*TASK DIRECTIONS*
Please transcribe the listing below exactly, but only from the line containing "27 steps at" through its last line.

*GIVEN INFORMATION*

-- Opening Marker --

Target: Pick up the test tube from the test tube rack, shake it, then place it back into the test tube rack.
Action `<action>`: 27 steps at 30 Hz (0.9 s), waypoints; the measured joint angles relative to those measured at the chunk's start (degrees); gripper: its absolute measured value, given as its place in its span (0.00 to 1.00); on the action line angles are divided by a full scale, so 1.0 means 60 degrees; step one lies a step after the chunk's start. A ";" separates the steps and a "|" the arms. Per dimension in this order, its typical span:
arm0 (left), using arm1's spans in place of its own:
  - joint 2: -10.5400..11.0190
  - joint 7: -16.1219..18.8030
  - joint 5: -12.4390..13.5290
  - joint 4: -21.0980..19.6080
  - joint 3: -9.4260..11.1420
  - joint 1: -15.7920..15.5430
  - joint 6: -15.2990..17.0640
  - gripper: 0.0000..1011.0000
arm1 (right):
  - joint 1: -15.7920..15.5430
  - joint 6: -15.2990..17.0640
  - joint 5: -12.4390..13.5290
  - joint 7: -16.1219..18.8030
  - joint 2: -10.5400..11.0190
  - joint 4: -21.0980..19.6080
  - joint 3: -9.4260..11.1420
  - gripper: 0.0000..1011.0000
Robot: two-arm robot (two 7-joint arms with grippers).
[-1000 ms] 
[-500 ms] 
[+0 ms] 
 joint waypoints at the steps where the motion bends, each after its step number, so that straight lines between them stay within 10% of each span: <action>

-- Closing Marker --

*RESPONSE TO THE TASK*
Action `<action>`: 27 steps at 30 Hz (0.9 s), waypoints; the measured joint angles relative to those measured at the chunk's start (degrees); gripper: its absolute measured value, given as its place in its span (0.00 to 1.00); on the action line angles are divided by a full scale, so 1.0 means 60 degrees; step one lies a step after the chunk's start. A ";" separates the steps and a "|" the arms. Per dimension in this order, its typical span:
arm0 (left), using arm1's spans in place of its own:
  - joint 2: -10.5400..11.0190
  - joint 7: -16.1219..18.8030
  - joint 5: -12.4390..13.5290
  - joint 4: -21.0980..19.6080
  - joint 3: -9.4260..11.1420
  - joint 1: -15.7920..15.5430
  - joint 6: -15.2990..17.0640
  - gripper: 0.0000..1011.0000
arm1 (right):
  - joint 1: -15.7920..15.5430
  - joint 6: -15.2990..17.0640
  - joint 5: -12.4390..13.5290
  - joint 7: -16.1219..18.8030
  - joint 2: -10.5400..11.0190
  - joint 4: -21.0980..19.6080
  - joint 3: -9.4260..11.1420
  - gripper: 0.0000..1011.0000
Robot: two-arm robot (two 7-joint arms with grippers).
[-1000 ms] 
[-500 ms] 
[+0 ms] 
 joint waypoints at the steps where the motion bends, each after its step number, so that straight lines between them stay within 10% of each span: <action>

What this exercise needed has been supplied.